ACTIVITY
Retype the entries in full.

Stored entries:
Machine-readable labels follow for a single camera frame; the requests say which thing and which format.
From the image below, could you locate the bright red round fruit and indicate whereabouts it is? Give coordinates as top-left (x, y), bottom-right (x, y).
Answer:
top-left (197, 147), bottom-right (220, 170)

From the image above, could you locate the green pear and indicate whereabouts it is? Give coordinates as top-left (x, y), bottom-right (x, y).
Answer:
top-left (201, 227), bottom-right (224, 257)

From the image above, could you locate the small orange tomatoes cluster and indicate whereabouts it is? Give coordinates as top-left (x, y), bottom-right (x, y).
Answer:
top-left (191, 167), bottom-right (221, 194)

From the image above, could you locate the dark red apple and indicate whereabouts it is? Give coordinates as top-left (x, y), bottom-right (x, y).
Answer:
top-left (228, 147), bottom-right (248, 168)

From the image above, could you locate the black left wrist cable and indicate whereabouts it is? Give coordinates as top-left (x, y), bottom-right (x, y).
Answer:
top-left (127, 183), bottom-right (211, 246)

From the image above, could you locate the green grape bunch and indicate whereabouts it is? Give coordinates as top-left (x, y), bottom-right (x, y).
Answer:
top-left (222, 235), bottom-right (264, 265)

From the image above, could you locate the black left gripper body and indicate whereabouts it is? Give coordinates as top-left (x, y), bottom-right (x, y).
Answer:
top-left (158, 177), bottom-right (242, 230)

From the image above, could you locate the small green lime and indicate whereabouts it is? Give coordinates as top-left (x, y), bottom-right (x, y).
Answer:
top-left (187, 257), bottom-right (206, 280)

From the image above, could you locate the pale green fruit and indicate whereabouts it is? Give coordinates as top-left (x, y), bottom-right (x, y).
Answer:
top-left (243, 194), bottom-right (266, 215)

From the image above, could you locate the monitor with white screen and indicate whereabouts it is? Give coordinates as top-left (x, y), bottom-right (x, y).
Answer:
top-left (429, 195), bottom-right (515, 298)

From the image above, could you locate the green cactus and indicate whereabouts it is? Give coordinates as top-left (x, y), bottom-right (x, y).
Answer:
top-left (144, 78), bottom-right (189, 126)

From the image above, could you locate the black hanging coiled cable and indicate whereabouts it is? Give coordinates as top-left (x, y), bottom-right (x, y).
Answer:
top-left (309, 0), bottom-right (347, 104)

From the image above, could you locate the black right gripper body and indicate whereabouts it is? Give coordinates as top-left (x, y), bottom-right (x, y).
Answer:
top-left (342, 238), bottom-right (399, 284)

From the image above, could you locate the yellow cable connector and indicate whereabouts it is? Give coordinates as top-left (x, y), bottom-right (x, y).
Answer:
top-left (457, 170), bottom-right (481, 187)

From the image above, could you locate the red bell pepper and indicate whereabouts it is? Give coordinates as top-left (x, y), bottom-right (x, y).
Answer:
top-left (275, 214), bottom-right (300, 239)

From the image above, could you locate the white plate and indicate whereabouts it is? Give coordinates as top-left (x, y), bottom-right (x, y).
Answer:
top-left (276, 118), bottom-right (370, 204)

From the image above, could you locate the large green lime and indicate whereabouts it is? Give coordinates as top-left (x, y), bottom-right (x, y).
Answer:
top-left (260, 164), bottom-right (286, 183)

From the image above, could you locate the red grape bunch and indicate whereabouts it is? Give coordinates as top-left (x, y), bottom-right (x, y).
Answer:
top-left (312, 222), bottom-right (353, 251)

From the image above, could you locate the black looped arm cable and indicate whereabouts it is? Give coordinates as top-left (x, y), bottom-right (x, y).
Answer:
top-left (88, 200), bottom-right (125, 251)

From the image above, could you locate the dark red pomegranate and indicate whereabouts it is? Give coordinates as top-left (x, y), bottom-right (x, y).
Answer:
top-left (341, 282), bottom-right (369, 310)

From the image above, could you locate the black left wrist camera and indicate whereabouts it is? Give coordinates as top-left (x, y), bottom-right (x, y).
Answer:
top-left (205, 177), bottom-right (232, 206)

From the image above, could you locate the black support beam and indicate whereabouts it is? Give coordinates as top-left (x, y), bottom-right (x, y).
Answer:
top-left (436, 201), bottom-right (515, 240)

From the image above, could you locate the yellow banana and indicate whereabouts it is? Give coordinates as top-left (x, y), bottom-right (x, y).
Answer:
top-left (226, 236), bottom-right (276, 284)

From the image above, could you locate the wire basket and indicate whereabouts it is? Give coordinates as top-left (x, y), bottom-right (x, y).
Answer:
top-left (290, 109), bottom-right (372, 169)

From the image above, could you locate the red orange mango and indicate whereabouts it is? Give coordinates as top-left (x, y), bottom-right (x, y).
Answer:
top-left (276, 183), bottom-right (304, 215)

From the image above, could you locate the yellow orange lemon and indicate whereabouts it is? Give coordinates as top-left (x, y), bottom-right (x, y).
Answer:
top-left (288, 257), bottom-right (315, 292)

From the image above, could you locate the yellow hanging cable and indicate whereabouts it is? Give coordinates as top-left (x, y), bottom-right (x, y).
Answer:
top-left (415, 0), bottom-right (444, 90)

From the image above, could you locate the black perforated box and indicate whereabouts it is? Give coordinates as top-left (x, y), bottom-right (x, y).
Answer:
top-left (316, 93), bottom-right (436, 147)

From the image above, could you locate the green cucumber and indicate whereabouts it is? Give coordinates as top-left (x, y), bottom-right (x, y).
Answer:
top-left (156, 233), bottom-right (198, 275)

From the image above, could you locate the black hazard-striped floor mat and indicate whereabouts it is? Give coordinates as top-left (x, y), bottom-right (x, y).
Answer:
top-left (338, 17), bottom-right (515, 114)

OUTPUT OF THE EXERCISE
Machine-readable labels follow for a single camera frame; the requests say which thing and which format.
From the image below, could you locate the bright red round fruit and indicate whereabouts it is? Give coordinates as top-left (x, y), bottom-right (x, y).
Answer:
top-left (197, 147), bottom-right (220, 170)

From the image above, could you locate the green pear and indicate whereabouts it is? Give coordinates as top-left (x, y), bottom-right (x, y).
Answer:
top-left (201, 227), bottom-right (224, 257)

From the image above, could you locate the small orange tomatoes cluster and indicate whereabouts it is? Give coordinates as top-left (x, y), bottom-right (x, y).
Answer:
top-left (191, 167), bottom-right (221, 194)

From the image above, could you locate the dark red apple and indicate whereabouts it is? Give coordinates as top-left (x, y), bottom-right (x, y).
Answer:
top-left (228, 147), bottom-right (248, 168)

From the image above, could you locate the black left wrist cable and indicate whereabouts it is? Give coordinates as top-left (x, y), bottom-right (x, y).
Answer:
top-left (127, 183), bottom-right (211, 246)

From the image above, could you locate the green grape bunch and indicate whereabouts it is? Give coordinates as top-left (x, y), bottom-right (x, y).
Answer:
top-left (222, 235), bottom-right (264, 265)

From the image above, could you locate the black left gripper body and indicate whereabouts it is? Give coordinates as top-left (x, y), bottom-right (x, y).
Answer:
top-left (158, 177), bottom-right (242, 230)

From the image above, could you locate the small green lime and indicate whereabouts it is? Give coordinates as top-left (x, y), bottom-right (x, y).
Answer:
top-left (187, 257), bottom-right (206, 280)

From the image above, could you locate the pale green fruit and indicate whereabouts it is? Give coordinates as top-left (x, y), bottom-right (x, y).
Answer:
top-left (243, 194), bottom-right (266, 215)

From the image above, could you locate the monitor with white screen and indicate whereabouts it is? Give coordinates as top-left (x, y), bottom-right (x, y).
Answer:
top-left (429, 195), bottom-right (515, 298)

From the image above, could you locate the green cactus and indicate whereabouts it is? Give coordinates as top-left (x, y), bottom-right (x, y).
Answer:
top-left (144, 78), bottom-right (189, 126)

From the image above, could you locate the black hanging coiled cable and indicate whereabouts it is? Give coordinates as top-left (x, y), bottom-right (x, y).
Answer:
top-left (309, 0), bottom-right (347, 104)

From the image above, could you locate the black right gripper body and indicate whereabouts it is? Give coordinates as top-left (x, y), bottom-right (x, y).
Answer:
top-left (342, 238), bottom-right (399, 284)

From the image above, could you locate the yellow cable connector and indicate whereabouts it is? Give coordinates as top-left (x, y), bottom-right (x, y).
Answer:
top-left (457, 170), bottom-right (481, 187)

From the image above, could you locate the red bell pepper and indicate whereabouts it is? Give coordinates as top-left (x, y), bottom-right (x, y).
Answer:
top-left (275, 214), bottom-right (300, 239)

From the image above, could you locate the white plate and indicate whereabouts it is? Give coordinates as top-left (x, y), bottom-right (x, y).
Answer:
top-left (276, 118), bottom-right (370, 204)

From the image above, could you locate the large green lime and indicate whereabouts it is? Give coordinates as top-left (x, y), bottom-right (x, y).
Answer:
top-left (260, 164), bottom-right (286, 183)

From the image above, could you locate the red grape bunch and indicate whereabouts it is? Give coordinates as top-left (x, y), bottom-right (x, y).
Answer:
top-left (312, 222), bottom-right (353, 251)

From the image above, could you locate the black looped arm cable and indicate whereabouts it is? Give coordinates as top-left (x, y), bottom-right (x, y).
Answer:
top-left (88, 200), bottom-right (125, 251)

From the image above, could you locate the dark red pomegranate and indicate whereabouts it is? Give coordinates as top-left (x, y), bottom-right (x, y).
Answer:
top-left (341, 282), bottom-right (369, 310)

From the image above, could you locate the black left wrist camera and indicate whereabouts it is? Give coordinates as top-left (x, y), bottom-right (x, y).
Answer:
top-left (205, 177), bottom-right (232, 206)

From the image above, could you locate the black support beam and indicate whereabouts it is? Give coordinates as top-left (x, y), bottom-right (x, y).
Answer:
top-left (436, 201), bottom-right (515, 240)

From the image above, could you locate the yellow banana and indicate whereabouts it is? Give coordinates as top-left (x, y), bottom-right (x, y).
Answer:
top-left (226, 236), bottom-right (276, 284)

From the image above, could you locate the wire basket and indicate whereabouts it is? Give coordinates as top-left (x, y), bottom-right (x, y).
Answer:
top-left (290, 109), bottom-right (372, 169)

From the image above, could you locate the red orange mango and indicate whereabouts it is? Give coordinates as top-left (x, y), bottom-right (x, y).
Answer:
top-left (276, 183), bottom-right (304, 215)

From the image above, could you locate the yellow orange lemon and indicate whereabouts it is? Give coordinates as top-left (x, y), bottom-right (x, y).
Answer:
top-left (288, 257), bottom-right (315, 292)

From the image above, could you locate the yellow hanging cable and indicate whereabouts it is? Give coordinates as top-left (x, y), bottom-right (x, y).
Answer:
top-left (415, 0), bottom-right (444, 90)

From the image above, could you locate the black perforated box and indicate whereabouts it is? Give coordinates as top-left (x, y), bottom-right (x, y).
Answer:
top-left (316, 93), bottom-right (436, 147)

From the image above, could you locate the green cucumber and indicate whereabouts it is? Give coordinates as top-left (x, y), bottom-right (x, y).
Answer:
top-left (156, 233), bottom-right (198, 275)

From the image above, could you locate the black hazard-striped floor mat and indicate whereabouts it is? Give coordinates as top-left (x, y), bottom-right (x, y).
Answer:
top-left (338, 17), bottom-right (515, 114)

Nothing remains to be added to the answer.